Towards Probabilistically-Sound Beam Search with Masked Language Models
Creston Brooks, Robert Calef, Charlie Cowen-Breen, Anna Sappington
TL;DR
The paper tackles how to perform beam search with masked language models by addressing the absence of a readily available joint distribution $p(\mathbf{x})$ and proposing a probabilistically-sound framework based on the $Hammersley{-}Clifford{-}Besag$ (HCB) construction. It derives conditions under which the standard MLM infilling approximation is valid and introduces an adjustment term that preserves probabilistic soundness without additional forward passes, yielding the HCB beam search method. Empirically, HCB beam search demonstrates improvements over standard beam search across multiple models and domains, while ablations reveal the importance of context, pivots, and the context signal captured by $p([\mathop{M}]|\mathbf{x})$. These results enable more reliable text infilling for applications like ancient text restoration and protein engineering and offer practical guidance on pivot design and when HCB is advantageous.
Abstract
Beam search with masked language models (MLMs) is challenging in part because joint probability distributions over sequences are not readily available, unlike for autoregressive models. However, estimating such distributions has important domain-specific applications such as ancient text restoration and protein engineering. Here we present probabilistically-sound methods for beam search with MLMs.
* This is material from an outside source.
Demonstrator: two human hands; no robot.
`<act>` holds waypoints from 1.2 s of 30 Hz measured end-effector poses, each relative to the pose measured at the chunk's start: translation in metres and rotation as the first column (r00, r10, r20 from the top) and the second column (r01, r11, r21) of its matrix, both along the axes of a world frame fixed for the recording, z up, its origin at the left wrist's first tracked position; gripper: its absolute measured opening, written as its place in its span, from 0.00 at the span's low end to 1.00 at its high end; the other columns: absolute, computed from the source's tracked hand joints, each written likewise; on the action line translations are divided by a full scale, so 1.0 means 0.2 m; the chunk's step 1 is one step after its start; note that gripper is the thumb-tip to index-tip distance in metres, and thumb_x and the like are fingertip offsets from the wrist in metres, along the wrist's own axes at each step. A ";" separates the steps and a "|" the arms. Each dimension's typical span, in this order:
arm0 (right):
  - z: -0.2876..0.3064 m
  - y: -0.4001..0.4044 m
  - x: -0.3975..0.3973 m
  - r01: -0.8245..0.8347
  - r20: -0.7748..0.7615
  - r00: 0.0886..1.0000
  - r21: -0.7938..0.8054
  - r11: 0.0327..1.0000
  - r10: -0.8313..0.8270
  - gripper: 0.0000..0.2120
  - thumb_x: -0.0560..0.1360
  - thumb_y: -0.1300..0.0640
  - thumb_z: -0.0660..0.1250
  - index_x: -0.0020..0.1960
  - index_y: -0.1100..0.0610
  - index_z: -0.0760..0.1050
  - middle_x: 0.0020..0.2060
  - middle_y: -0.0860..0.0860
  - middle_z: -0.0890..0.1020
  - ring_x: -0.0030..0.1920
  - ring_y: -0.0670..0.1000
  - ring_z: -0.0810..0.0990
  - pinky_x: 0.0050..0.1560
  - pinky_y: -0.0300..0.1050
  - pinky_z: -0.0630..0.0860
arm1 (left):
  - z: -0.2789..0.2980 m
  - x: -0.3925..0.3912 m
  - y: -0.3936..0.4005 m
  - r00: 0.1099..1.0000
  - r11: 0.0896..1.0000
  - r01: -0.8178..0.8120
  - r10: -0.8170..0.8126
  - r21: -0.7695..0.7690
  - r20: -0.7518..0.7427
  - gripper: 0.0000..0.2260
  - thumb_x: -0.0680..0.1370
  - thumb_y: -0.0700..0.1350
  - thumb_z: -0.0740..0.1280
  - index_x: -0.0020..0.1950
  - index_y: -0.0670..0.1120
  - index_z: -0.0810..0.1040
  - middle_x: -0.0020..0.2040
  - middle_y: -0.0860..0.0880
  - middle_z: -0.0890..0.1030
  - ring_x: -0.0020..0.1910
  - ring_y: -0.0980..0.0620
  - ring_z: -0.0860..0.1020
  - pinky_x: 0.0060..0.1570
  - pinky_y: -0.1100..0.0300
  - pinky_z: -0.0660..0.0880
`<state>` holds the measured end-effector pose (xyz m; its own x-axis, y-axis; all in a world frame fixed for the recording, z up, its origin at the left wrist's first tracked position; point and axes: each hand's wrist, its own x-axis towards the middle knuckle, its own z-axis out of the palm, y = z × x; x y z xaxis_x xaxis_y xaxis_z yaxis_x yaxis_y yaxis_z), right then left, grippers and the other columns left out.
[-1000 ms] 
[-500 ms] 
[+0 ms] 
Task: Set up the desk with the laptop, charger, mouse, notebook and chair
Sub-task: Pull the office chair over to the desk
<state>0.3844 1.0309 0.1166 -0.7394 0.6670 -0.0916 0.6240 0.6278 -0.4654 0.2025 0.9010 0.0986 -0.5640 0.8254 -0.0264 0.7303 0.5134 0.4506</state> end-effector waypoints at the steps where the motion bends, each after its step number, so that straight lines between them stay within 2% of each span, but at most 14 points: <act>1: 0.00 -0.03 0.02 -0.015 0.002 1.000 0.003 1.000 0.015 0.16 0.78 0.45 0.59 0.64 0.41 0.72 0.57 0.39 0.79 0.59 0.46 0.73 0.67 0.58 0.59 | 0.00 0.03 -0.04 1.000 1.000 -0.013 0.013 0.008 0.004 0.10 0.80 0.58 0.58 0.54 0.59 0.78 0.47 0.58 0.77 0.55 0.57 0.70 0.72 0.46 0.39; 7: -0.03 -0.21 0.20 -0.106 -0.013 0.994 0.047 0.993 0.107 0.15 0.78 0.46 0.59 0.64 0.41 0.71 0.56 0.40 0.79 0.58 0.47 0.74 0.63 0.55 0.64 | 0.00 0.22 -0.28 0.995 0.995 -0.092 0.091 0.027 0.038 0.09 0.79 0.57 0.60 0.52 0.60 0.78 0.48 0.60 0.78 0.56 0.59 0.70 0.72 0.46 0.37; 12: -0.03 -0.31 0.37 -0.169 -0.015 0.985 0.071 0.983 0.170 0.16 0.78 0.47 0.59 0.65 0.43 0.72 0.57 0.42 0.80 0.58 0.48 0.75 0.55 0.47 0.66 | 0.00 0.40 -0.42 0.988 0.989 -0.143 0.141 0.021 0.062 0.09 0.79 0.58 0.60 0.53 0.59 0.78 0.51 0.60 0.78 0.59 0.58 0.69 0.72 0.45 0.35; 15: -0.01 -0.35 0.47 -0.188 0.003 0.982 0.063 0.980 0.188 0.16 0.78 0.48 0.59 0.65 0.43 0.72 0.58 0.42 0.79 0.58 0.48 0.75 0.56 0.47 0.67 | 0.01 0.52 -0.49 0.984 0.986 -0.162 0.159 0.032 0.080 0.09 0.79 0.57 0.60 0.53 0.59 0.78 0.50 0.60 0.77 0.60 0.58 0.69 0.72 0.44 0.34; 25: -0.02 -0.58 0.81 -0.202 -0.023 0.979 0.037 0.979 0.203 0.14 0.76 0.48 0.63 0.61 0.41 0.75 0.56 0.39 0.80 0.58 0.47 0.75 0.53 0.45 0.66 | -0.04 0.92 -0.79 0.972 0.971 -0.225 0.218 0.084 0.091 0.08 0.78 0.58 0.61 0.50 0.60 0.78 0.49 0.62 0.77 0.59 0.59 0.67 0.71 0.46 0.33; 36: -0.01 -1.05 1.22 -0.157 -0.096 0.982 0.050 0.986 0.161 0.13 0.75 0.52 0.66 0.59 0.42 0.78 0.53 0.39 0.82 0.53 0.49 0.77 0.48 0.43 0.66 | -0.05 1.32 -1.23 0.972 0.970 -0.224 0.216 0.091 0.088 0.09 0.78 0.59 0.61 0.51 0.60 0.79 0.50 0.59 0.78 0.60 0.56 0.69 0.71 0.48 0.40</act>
First, we clarify the conditions under which it is theoretically sound to perform text infilling with MLMs using standard beam search. When these conditions fail, we provide a probabilistically-sound inference time modification with no additional computational complexity and demonstrate that it is superior to the aforementioned beam search in the expected conditions. We then present empirical results comparing several infilling approaches with MLMs across several domains. Notably, our method probes the inductive biases of MLMs and explores the surprising contextual sensitivity of mask tokens for text infilling.